Ed è così che è accaduto qualcosa di speciale. La cosa che solitamente non accade in questo tipo di progetti è trovare ceramisti di esperienza, già immersi nel quotidiano ritmo produttivo, disposti a fermarsi a pensare. Disponibili a mettersi in gioco, a raccogliere sfide anche astratte che artisti venuti da un altro mondo proponevano di intraprendere per le proprie opere e per quelle degli stessi ceramisti che li ospitavano. Disponibili quindi a mettere in campo entusiasmo, energia, tempo e risorse. Ceramisti affascinati dalla novità delle proprie forme che, germogliate da questa serie di incontri, fiorivano in modo del tutto inaspettato.

Da molto tempo notavo che c’era un limite nel mio lavoro di residenza d’artista realizzato a Faenza. C’erano incontri, è vero, tra ceramisti ed artisti di diversa estrazione, ma erano incontri dai quali gli attori uscivano di scena nello stesso identico ruolo che avevano prima di entrarvi. I ceramisti non uscivano mai veramente da una dinamica mentale legata alla committenza di un lavoro di altri e una vera e propria osmosi, di fatto, era rimasta lontana.

A Montelupo invece l’alchimia si è compiuta, e ne restano tracce. Di queste, voglio citare quattro opere tra quelle realizzate dai molti attori coinvolti in questi processi.

Di terra in terra di Patrizio Bartoloni (ciotola a tornio, smalto nero opaco e cristallina lucida, zolle delle colline di Montelupo con cristalline e smalti autoprodotti), un lavoro del 2019 nel quale l’autore opera una sintesi tra raffinatezza, preziosità artigianale, legame con il proprio territorio e richiami arcaici, simboleggiati dai grumi di terra presi dall’argine dell’Arno, a pochi metri dalla propria bottega e dal centro storico cittadino.
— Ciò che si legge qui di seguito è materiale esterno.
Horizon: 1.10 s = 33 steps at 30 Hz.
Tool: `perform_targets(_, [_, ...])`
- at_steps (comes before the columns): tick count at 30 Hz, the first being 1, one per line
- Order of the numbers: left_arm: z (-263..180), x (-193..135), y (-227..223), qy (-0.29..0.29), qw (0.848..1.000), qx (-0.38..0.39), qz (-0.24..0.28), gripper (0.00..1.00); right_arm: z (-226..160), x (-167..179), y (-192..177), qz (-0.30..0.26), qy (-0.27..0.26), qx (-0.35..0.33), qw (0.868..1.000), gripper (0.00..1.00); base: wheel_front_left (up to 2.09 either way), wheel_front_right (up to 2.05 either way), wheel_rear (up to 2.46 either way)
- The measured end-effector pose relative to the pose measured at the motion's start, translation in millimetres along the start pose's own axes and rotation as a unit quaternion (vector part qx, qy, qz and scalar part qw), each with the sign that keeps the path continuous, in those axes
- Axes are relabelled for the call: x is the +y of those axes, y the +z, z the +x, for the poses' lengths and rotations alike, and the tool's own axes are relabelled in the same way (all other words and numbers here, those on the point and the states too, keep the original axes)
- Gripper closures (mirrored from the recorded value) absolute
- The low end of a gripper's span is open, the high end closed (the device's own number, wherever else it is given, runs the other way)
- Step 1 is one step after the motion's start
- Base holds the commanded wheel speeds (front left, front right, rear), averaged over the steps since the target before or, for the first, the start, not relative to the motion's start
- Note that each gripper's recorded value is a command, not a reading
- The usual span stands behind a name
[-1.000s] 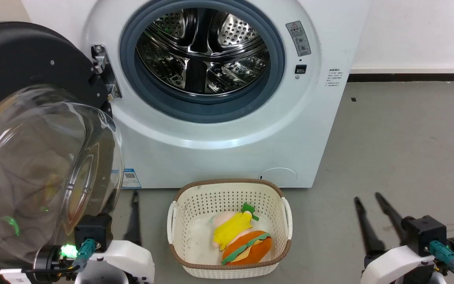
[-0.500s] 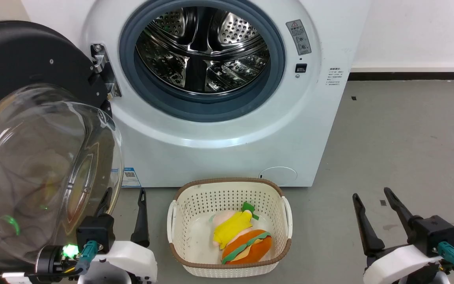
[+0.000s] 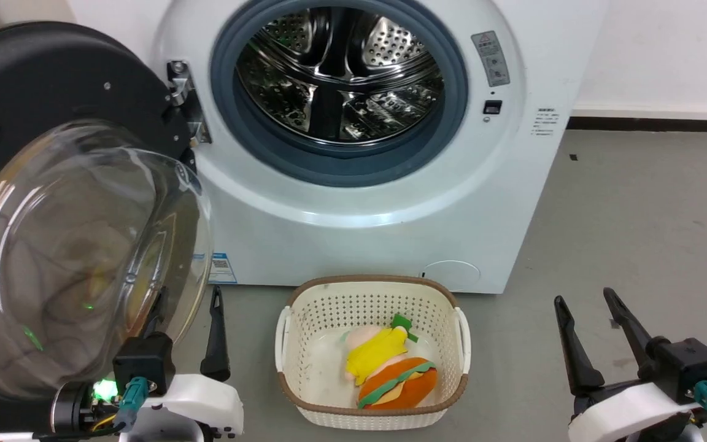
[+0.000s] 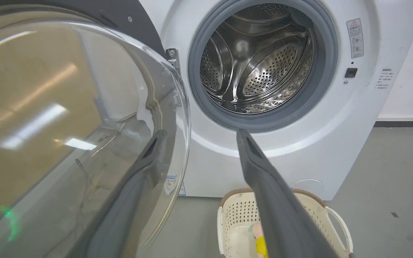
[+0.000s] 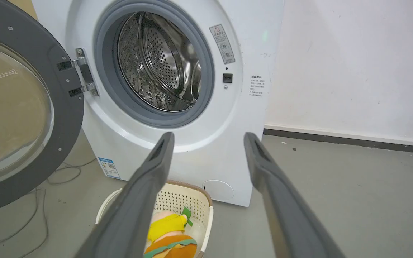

La finestra di Sergio Pilastri (6 lastre di maiolica dipinte con smalti metalizzati), sempre del 2019, un pannello ceramico nel quale la ricchezza pittorica di cui l’autore è capace si concentra in un rapporto dialettico tra decorazione e monocromatismo, quasi a citare le due metà della mela nella quale si è svolta tutta la storia della ceramica e che vede un dettaglio lussureggiante e solare contrapporsi all’oscurità della stanza; un’oscurità tutt’altro che sorda, ma preziosa, cangiante, ricca di carattere e profondità.

Il Planetario di Ivana Antonini (vaso in maiolica con smalto al selenio), un vaso scultura realizzato nel 2017, durante Materia Montelupo, nel quale tutta la dirompente energia del coloratissimo mondo creativo dell’autrice si armonizza ad una complessa costruzione scultorea, quasi ad evocare in modo molto personale le storiche influenze che la dinamica spaziale ha esercitato nell’arte contemporanea a partire dagli anni sessanta.

Artediddio di Luca Vanni, del 2018-19, nel quale un incidente di produzione si trasforma in una potente scultura dai toni al tempo stesso antropologici e materici, traccia dell’energia che l’incontro tra materia, fuoco, e volontà dell’uomo può scatenare, dando vita ad una forma fortemente espressiva che il caso ha definito ma che l’autore ha avuto il merito di accettare e far propria.